● Brief: Print the listing in full, keeping every line exactly as it is.

● Data block:
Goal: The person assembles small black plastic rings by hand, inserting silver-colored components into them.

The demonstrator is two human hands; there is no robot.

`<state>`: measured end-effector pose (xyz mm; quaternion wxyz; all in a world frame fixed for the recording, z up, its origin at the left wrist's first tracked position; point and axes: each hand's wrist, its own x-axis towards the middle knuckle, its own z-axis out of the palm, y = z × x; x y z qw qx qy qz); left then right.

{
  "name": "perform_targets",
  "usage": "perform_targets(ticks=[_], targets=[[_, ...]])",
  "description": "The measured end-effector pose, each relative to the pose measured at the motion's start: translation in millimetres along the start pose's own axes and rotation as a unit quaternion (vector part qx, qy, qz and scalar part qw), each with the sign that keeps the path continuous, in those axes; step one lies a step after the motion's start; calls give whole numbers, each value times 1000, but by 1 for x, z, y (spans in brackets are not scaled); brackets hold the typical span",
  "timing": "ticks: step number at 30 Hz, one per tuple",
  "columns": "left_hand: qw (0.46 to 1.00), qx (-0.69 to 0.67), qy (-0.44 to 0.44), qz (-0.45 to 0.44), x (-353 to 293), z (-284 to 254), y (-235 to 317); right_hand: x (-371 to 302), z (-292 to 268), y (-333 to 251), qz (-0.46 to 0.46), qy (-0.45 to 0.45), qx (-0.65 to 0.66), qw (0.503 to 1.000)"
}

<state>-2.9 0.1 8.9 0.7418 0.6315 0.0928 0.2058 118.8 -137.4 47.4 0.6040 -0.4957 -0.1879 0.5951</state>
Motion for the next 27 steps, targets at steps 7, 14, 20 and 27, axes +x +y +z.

● Completed exercise:
Goal: The person assembles small black plastic rings by hand, inserting silver-colored components into them.

The demonstrator is two human hands; there is no robot.

`<state>`: measured end-effector pose (xyz mm; quaternion wxyz; all in a world frame fixed for the recording, z up, its origin at the left wrist's first tracked position; point and axes: each hand's wrist, its own x-axis towards the middle knuckle, its own z-axis out of the palm, y = z × x; x y z qw qx qy qz); left then right.

{
  "name": "perform_targets",
  "usage": "perform_targets(ticks=[_], targets=[[_, ...]])",
  "description": "The measured end-effector pose, each relative to the pose measured at the motion's start: translation in millimetres along the start pose's own axes and rotation as a unit quaternion (vector part qx, qy, qz and scalar part qw), each with the sign that keeps the path continuous, in those axes; step one lies a step after the motion's start; calls give whole numbers, each value times 1000, but by 1 for x, z, y (spans in brackets are not scaled); brackets hold the typical span",
  "timing": "ticks: step number at 30 Hz, one per tuple",
  "columns": "left_hand: qw (0.46 to 1.00), qx (-0.69 to 0.67), qy (-0.44 to 0.44), qz (-0.45 to 0.44), x (-353 to 293), z (-284 to 254), y (-235 to 317); right_hand: x (-371 to 302), z (-292 to 268), y (-333 to 251), qz (-0.46 to 0.46), qy (-0.45 to 0.45), qx (-0.65 to 0.66), qw (0.503 to 1.000)"
}

<state>-2.9 0.1 8.9 0.7418 0.6315 0.0928 0.2058 118.8 -137.4 47.4 0.6040 -0.4957 -0.1879 0.5951</state>
Motion for the next 27 steps, targets at steps 7, 14, 20 and 27, axes +x +y +z.

The exercise has been carried out completely.